High-performance route optimization using geometric energy minimization.

PyPI version License: MIT

Performance

Metric Result
vs Pure Greedy +12% improvement
vs Standard 2-Opt +3-8% improvement
Win Rate 8/9 test cases

Installation

pip install lambda-g-optimizer

Quick Start

Command Line

# Optimize a route from CSV (x,y coordinates per line)
lambda-g --file delivery_stops.csv

Python API

from lambda_g.solver import LambdaGSolver
import numpy as np

# Your coordinates (x, y)
coords = np.array([
    [500, 500],  # Depot
    [120, 340],  # Stop 1
    [780, 220],  # Stop 2
    [450, 890],  # Stop 3
])

solver = LambdaGSolver(coords)
optimal_path, distance = solver.optimize()

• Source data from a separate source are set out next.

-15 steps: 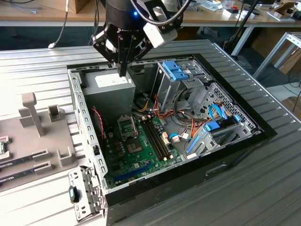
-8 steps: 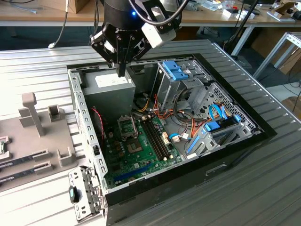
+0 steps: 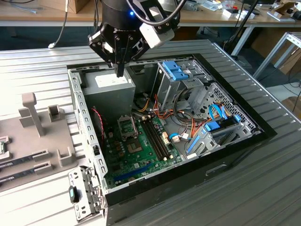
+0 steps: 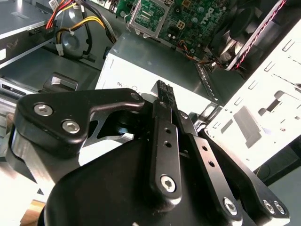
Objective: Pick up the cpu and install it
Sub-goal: 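Reach for the cpu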
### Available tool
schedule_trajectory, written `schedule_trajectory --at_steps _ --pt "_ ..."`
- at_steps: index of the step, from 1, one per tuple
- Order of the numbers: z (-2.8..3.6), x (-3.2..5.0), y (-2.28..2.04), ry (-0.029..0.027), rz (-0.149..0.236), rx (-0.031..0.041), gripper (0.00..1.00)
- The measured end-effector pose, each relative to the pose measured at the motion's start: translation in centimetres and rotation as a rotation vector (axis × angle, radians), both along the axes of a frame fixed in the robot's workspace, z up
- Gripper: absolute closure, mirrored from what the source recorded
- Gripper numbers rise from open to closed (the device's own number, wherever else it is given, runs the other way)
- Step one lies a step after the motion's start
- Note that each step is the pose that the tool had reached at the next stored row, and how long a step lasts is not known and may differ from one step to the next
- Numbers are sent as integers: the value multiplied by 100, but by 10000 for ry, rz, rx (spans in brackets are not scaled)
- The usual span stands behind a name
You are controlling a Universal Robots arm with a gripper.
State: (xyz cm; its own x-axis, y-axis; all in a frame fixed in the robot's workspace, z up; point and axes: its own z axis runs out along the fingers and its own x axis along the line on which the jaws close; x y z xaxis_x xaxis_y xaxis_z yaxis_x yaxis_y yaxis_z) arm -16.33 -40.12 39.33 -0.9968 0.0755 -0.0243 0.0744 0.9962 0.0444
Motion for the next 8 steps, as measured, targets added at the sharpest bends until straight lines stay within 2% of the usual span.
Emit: schedule_trajectory --at_steps 8 --pt "0 -31 0 0 0 0 89"
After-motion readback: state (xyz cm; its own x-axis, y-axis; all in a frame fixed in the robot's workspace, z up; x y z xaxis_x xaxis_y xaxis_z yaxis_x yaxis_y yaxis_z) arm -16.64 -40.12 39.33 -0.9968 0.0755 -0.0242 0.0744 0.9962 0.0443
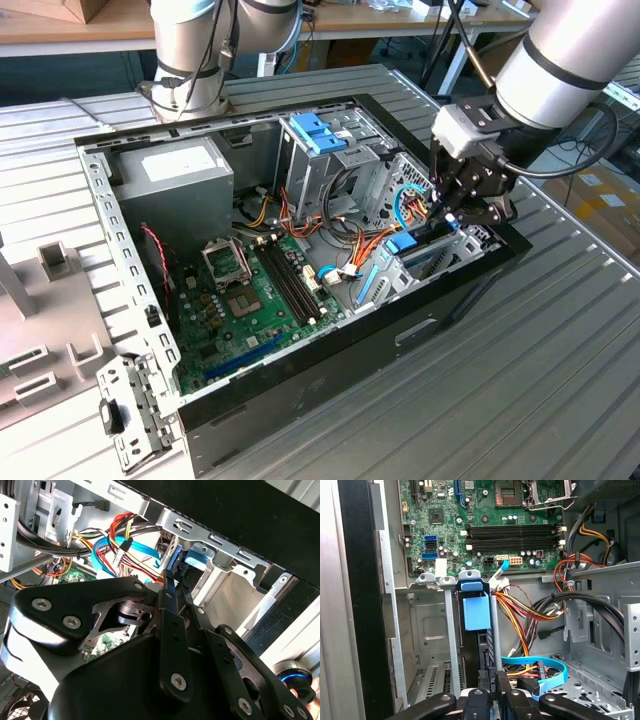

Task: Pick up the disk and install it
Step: 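Insert the first disk wire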

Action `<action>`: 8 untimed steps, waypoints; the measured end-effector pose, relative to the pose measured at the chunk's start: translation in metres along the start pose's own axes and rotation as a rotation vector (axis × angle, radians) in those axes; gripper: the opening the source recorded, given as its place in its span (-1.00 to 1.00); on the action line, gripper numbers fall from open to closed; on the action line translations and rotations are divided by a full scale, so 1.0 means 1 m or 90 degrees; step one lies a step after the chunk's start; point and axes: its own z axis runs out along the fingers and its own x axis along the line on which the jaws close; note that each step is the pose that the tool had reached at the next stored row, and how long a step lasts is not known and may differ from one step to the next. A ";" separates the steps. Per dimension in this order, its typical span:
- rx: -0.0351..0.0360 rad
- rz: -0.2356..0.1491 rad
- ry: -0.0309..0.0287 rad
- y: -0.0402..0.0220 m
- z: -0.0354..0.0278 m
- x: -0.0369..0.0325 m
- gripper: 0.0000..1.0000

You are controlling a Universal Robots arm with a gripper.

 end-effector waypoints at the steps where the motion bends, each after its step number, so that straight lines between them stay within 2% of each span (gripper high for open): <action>1: 0.0000 0.000 0.0000 0.0000 0.0002 0.0000 -0.63; 8: 0.0000 0.000 0.0001 0.0001 0.0027 0.0003 -0.63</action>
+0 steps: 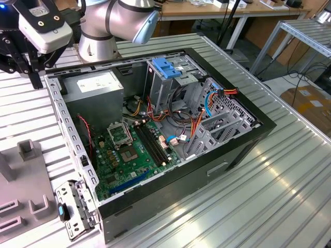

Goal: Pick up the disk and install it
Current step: 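Reach for the disk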

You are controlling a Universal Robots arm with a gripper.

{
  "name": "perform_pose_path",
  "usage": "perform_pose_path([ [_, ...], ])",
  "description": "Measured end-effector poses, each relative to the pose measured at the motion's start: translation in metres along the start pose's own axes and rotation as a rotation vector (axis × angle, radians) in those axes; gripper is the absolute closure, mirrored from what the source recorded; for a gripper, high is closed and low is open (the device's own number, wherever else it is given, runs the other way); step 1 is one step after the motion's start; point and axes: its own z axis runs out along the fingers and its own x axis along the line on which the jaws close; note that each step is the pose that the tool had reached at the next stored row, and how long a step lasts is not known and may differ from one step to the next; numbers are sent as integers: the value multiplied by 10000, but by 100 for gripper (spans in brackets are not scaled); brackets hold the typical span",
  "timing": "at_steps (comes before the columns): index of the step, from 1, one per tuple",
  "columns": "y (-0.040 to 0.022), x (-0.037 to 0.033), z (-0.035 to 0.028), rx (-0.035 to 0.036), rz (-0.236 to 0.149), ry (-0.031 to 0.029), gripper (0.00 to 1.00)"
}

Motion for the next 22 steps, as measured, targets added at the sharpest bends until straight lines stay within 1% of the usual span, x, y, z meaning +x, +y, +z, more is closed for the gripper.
perform_pose_path([
  [5, -4, 50, -1, 0, 0, -1, 89],
  [8, -8, 104, -2, 0, 0, 0, 89],
  [16, -13, 168, -4, 0, 0, -1, 89],
  [18, -15, 203, -5, 0, 1, 0, 89],
  [22, -18, 244, -6, 0, 0, 0, 89],
])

print(f"Optimal route: {optimal_path}")
print(f"Total distance: {distance:.2f}")

Input Format

CSV file with x,y coordinates (one per line):

500,500
120,340
780,220
450,890

Output

[*] Optimizing 60 nodes via Lambda_G Manifold...
[*] Phase 1: Multi-start greedy seeding...
[*] Phase 2: Refining top candidates via 2-opt...

[*] Results:
    Standard (start=0): 5162.51
    Lambda_G Hybrid:    5013.33

[✔] Lambda_G WINS by 2.89%

Final Path Distance: 5013.33
Optimized Sequence: [45, 10, 16, ...]

Use Cases

  • Delivery Routing: Last-mile delivery optimization
  • Fleet Management: Multi-vehicle route planning
  • Warehouse: Picker path optimization
  • Field Service: Technician routing
  • Crypto/DeFi: DEX swap path optimization, validator routing

How It Works

Lambda_G uses a geometric energy function instead of just minimizing path length:

E = path_length + (angular_variance / φ) + (radial_variance / φ²)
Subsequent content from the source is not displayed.